EXERCISE DESCRIPTION => Nothing is needed except the lines below that run from the one with "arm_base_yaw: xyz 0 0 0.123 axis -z" through the one with "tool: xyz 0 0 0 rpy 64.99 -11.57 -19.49", repeated exactly.

========================

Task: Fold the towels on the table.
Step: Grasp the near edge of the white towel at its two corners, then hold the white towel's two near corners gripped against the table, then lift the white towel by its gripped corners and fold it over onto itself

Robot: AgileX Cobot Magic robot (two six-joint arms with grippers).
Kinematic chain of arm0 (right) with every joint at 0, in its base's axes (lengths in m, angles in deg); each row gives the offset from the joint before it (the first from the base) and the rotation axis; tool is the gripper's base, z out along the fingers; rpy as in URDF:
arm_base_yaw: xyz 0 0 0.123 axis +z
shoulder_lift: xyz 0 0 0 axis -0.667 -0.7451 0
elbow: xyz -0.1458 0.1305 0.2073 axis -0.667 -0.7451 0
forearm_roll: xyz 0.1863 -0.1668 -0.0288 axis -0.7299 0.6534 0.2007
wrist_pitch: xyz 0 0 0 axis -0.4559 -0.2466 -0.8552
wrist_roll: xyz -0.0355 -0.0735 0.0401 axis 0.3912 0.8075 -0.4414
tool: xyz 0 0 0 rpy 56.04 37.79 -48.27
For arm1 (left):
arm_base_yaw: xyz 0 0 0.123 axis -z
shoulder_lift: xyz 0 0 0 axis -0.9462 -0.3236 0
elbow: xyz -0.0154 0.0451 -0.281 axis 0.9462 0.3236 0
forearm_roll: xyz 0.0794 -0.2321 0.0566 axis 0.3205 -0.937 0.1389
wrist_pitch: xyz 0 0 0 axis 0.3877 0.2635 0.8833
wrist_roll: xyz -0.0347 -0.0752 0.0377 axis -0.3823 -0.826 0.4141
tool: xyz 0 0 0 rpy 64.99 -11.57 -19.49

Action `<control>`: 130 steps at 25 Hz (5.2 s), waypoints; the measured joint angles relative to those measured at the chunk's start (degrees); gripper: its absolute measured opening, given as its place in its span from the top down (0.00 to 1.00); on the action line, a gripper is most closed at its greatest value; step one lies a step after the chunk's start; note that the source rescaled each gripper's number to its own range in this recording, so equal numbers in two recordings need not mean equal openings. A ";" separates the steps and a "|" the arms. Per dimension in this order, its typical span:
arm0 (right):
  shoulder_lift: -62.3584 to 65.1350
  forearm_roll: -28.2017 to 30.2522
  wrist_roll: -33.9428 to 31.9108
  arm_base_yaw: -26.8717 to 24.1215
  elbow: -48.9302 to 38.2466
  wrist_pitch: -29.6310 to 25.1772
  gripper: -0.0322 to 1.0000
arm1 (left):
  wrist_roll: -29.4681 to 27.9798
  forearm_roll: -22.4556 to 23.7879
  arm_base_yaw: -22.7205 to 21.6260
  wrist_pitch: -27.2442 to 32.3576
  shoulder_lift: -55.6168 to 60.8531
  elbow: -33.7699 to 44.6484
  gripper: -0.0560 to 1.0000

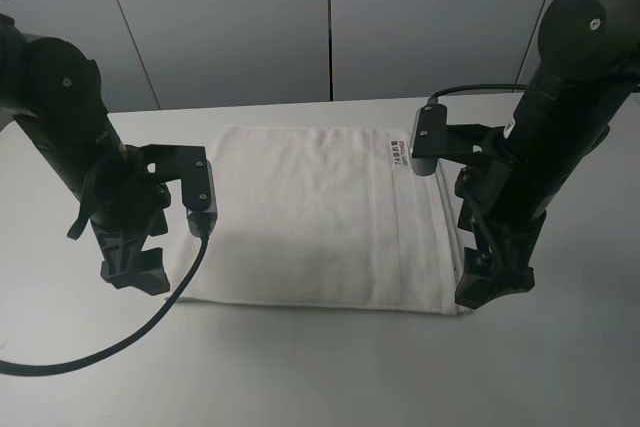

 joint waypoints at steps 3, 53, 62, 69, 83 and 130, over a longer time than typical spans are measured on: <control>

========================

EXERCISE ANSWER =>
arm_base_yaw: xyz 0 0 0.123 axis -z
shoulder_lift: xyz 0 0 0 axis -0.9462 -0.3236 0
elbow: xyz -0.0154 0.0451 -0.281 axis 0.9462 0.3236 0
forearm_roll: xyz 0.0794 -0.2321 0.0566 axis 0.3205 -0.937 0.1389
wrist_pitch: xyz 0 0 0 axis 0.3877 0.2635 0.8833
wrist_roll: xyz -0.0347 -0.0752 0.0377 axis -0.3823 -0.826 0.4141
tool: xyz 0 0 0 rpy 64.99 -11.57 -19.49

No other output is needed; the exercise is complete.